The current results are consistent with results from other studies which showed there were gender differences when doing athletic maneuvers, such as cutting 4,19 and landing from a jump. 13 These studies showed that females tend to land with the knee in a more extended position 4,19 and therefore subject themselves to higher forces per body weight during the impact of landing. 13 Some reports attribute landing characteristics to training experience of the athlete. 2,8,21,24,27,31 In general, skilled, well-trained, or experienced athletes have been reported to have increased ankle plantar flexion, 21,24 knee flexion, 8,24,31 and lowered vertical ground reaction forces during landing. 27,31 Thus this theoretically would permit more time to distribute the impact forces and allow the opportunity for the musculature to absorb these forces. 24,31 However, to date, no studies have investigated a potential relationship of gender by skill level for these landing characteristics.

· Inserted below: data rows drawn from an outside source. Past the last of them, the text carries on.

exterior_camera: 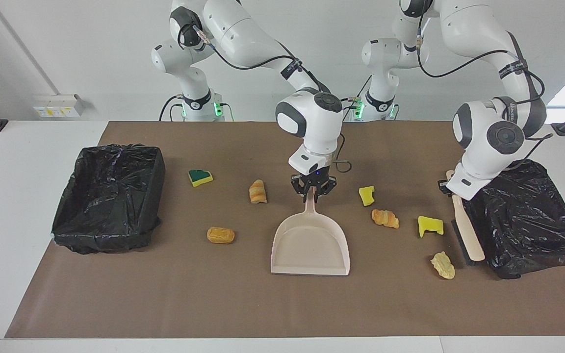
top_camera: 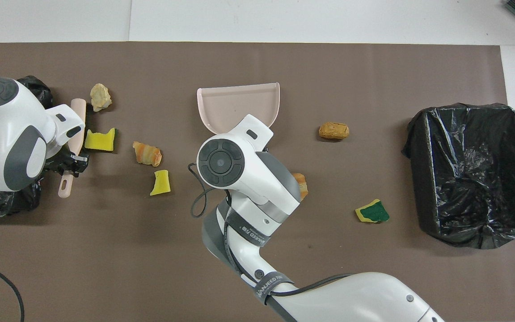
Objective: Sweep and dump trash in bin
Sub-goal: 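Sweep the debris toward the dustpan with the left gripper while the right gripper holds it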
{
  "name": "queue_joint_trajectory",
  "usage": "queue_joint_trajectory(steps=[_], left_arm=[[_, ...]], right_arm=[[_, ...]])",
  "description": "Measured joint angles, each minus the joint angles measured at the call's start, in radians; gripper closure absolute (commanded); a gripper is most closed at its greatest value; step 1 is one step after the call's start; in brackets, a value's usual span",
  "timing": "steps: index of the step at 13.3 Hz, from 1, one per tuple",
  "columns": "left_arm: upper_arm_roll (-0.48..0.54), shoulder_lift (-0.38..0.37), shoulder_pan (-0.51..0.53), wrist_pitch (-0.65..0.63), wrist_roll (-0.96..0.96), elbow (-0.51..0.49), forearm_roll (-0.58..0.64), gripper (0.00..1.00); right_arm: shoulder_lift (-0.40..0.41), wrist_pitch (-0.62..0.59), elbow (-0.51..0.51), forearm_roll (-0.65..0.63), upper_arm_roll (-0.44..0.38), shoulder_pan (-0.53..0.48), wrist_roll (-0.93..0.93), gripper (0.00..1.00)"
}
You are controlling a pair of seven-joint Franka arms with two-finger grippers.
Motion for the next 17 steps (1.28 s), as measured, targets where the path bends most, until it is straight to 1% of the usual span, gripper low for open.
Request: queue_joint_trajectory(steps=[1,3,4,6,8,10,12,13,15,17], left_arm=[[-0.033,-0.01,-0.001,-0.01,-0.042,-0.011,-0.004,1.0],[-0.101,-0.031,-0.005,-0.045,-0.105,-0.035,-0.044,1.0],[-0.137,-0.042,-0.008,-0.072,-0.14,-0.041,-0.062,1.0],[-0.205,-0.065,-0.014,-0.123,-0.208,-0.045,-0.076,1.0],[-0.225,-0.11,-0.015,-0.179,-0.217,-0.043,-0.094,1.0],[-0.203,-0.165,-0.01,-0.182,-0.19,-0.039,-0.096,1.0],[-0.137,-0.183,-0.007,-0.123,-0.149,-0.031,-0.096,1.0],[-0.094,-0.177,-0.001,-0.073,-0.118,-0.031,-0.096,1.0],[-0.028,-0.142,0.019,0.03,-0.066,-0.032,-0.095,1.0],[0.001,-0.086,0.029,0.126,-0.051,-0.032,-0.084,1.0]], right_arm=[[-0.016,-0.014,-0.003,0.005,0.001,-0.021,-0.098,1.0],[-0.05,-0.046,-0.015,0.07,0.002,-0.069,-0.295,1.0],[-0.074,-0.055,-0.031,0.107,0.002,-0.095,-0.412,1.0],[-0.118,-0.059,-0.075,0.141,0.002,-0.135,-0.642,1.0],[-0.137,-0.06,-0.113,0.146,0.003,-0.15,-0.831,1.0],[-0.143,-0.06,-0.147,0.149,0.003,-0.174,-1.021,1.0],[-0.146,-0.059,-0.174,0.17,0.003,-0.195,-1.19,1.0],[-0.15,-0.058,-0.183,0.177,0.003,-0.198,-1.259,1.0],[-0.164,-0.057,-0.204,0.18,0.006,-0.197,-1.39,1.0],[-0.181,-0.052,-0.233,0.182,0.01,-0.194,-1.498,1.0]])
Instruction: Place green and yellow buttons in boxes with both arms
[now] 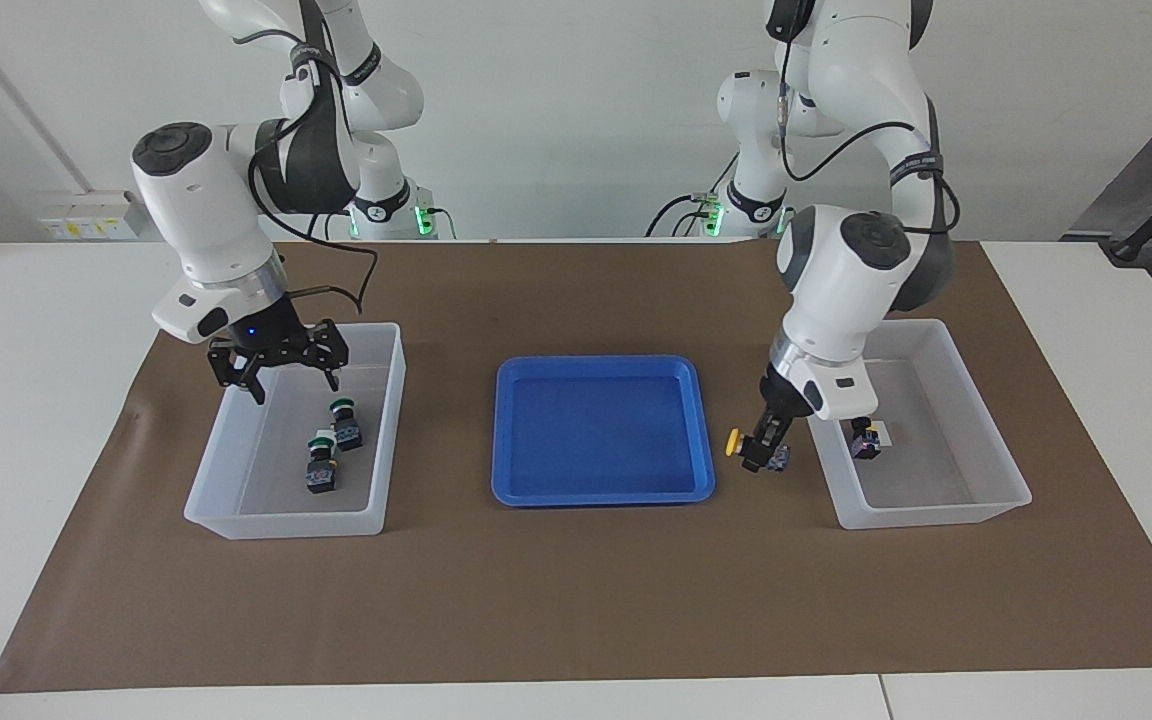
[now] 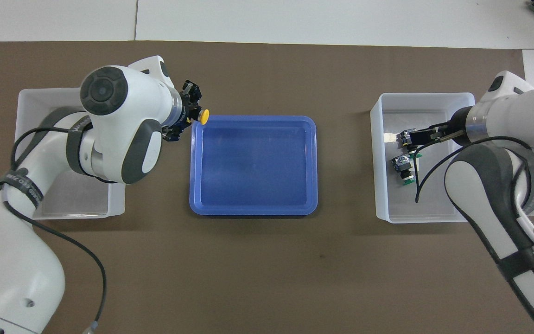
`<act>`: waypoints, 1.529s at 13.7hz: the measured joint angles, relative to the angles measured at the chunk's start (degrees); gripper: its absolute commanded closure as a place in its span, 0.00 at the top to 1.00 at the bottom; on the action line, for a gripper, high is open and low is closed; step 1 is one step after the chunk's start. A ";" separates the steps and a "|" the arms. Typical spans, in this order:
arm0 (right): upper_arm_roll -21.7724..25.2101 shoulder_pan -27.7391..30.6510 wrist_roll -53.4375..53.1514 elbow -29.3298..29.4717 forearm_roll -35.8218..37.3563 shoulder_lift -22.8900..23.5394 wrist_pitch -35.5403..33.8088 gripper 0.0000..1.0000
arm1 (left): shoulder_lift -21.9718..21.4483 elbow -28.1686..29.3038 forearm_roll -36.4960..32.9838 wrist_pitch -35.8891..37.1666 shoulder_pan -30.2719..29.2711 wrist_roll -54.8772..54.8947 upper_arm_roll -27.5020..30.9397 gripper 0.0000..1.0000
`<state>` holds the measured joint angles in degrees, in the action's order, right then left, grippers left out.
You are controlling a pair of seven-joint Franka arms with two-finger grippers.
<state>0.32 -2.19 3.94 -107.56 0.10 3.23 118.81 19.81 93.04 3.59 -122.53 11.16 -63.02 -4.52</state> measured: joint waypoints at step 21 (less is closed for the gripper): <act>0.92 1.81 -7.95 14.61 0.95 -7.72 -30.61 1.00 | -4.46 24.87 0.16 -13.24 -23.71 75.97 0.58 0.85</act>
<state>1.24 -0.38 -4.01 -92.95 1.05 -4.49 88.20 15.35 117.91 3.75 -135.77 -12.55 12.94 -3.94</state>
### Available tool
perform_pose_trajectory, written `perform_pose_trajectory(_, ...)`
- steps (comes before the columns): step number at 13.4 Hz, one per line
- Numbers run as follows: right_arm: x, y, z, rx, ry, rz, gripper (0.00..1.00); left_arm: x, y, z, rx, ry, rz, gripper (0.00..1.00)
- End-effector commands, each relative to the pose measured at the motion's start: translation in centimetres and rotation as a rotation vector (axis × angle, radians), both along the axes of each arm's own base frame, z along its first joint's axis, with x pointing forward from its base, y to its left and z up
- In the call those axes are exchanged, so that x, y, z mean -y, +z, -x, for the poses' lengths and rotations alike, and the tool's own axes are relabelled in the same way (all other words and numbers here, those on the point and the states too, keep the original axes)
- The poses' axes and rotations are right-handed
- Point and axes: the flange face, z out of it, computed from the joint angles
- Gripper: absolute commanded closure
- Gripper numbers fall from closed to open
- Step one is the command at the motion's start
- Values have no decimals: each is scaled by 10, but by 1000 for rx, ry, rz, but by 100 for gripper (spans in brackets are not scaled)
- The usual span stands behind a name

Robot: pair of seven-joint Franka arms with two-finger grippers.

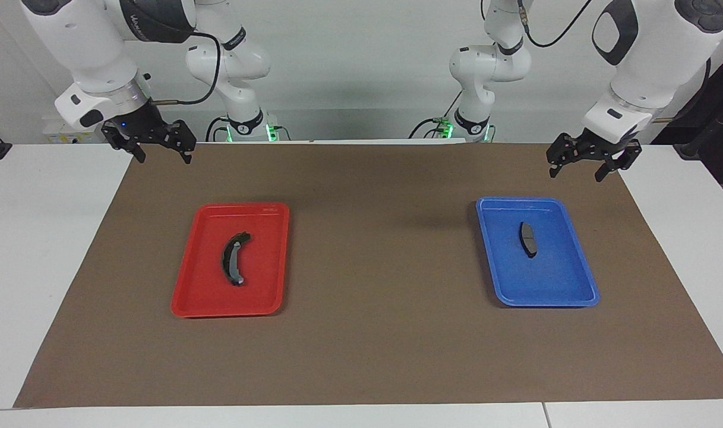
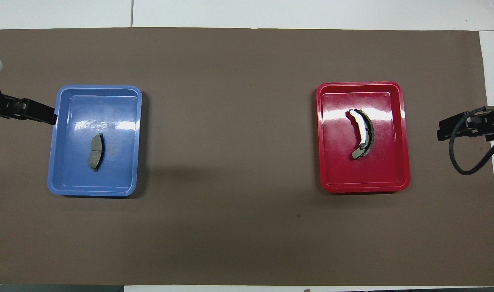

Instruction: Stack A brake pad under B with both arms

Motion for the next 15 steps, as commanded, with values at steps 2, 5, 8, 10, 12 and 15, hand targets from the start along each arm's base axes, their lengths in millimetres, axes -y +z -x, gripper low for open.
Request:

The other significant result of the current study is related to the relative weakness of the female quadriceps and hamstrings when normalized to body mass compared with the males (Fig 5). This finding may play a fundamental role in the landing position observed in the females during landing.

Fig 5.:
The quadriceps isokinetic peak torque to body mass at 60°/second for the male group was significantly greater (p < 0.05) than that of the female group. The hamstring isokinetic peak torque to body mass at 60°/second for the male group was significantly greater (p < 0.05) than that of the female group.

The role of the quadriceps landing seems to be critical to the distribution and absorption of the impact forces resulting from landing. Although the vertical ground reaction forces did not differ between genders in the current study, the relative lack of knee flexion subsequent to impact in females has significant implications for the manner in which force transmission up the kinetic chain occurs. The authors suspect that the lack of vertical ground reaction force difference was attributed to other force absorbing compensatory mechanisms that were not studied, such as ankle kinematics or muscle activity.

Subsequent to impact, the quadriceps muscle eccentrically contracts to control knee flexion and decelerate the land. The minimal knee flexion at impact observed and the lack of controlled knee flexion deceleration in the female athletes may be related to the relatively weak leg musculature, especially the quadriceps. Without sufficient strength available to decelerate the body by the eccentric quadriceps mechanism, it seems that the females land in a more extended knee position and tend to maintain this extended position subsequent to ground contact rather than absorbing the impact with controlled knee flexion. This knee extended position, combined with internal hip rotation, makes females vulnerable for anterior cruciate ligament loading.

Physicians, athletic trainers, and others who are concerned with the care of athletes, need to evaluate the biomechanics of the female athletes to ensure proper technique is being used during landing activities and continue to educate coaches to implement training practices using proper techniques. Maximizing joint angles, specifically knee flexion, subsequent to impact will aid in attenuating potentially harmful forces and ensure protective biomechanical patterns, which may promote more appropriate muscle firing patterns to protect the knee. Additionally, awkward or poor landing skills may identify a specific muscle weakness. Additional research is needed to explore if a relationship exists between the weakness of muscles and poor landing tasks as center of gravity and trunk angle differences may alter hip and knee stability.

The data from this study suggest that biomechanical and neuromuscular variables differ between genders during impact on landing. Males had a greater amount of knee flexion subsequent to impact. The larger flexion displacement serves to attenuate impact forces reducing loads imposed on the joint. The absence of this controlled knee flexion in females may be related to the weaker quadriceps and hamstrings, resulting in an abrupt stiffening of the knee. These factors need to be considered related to the pathoetiology of anterior cruciate ligament injuries in the female athlete.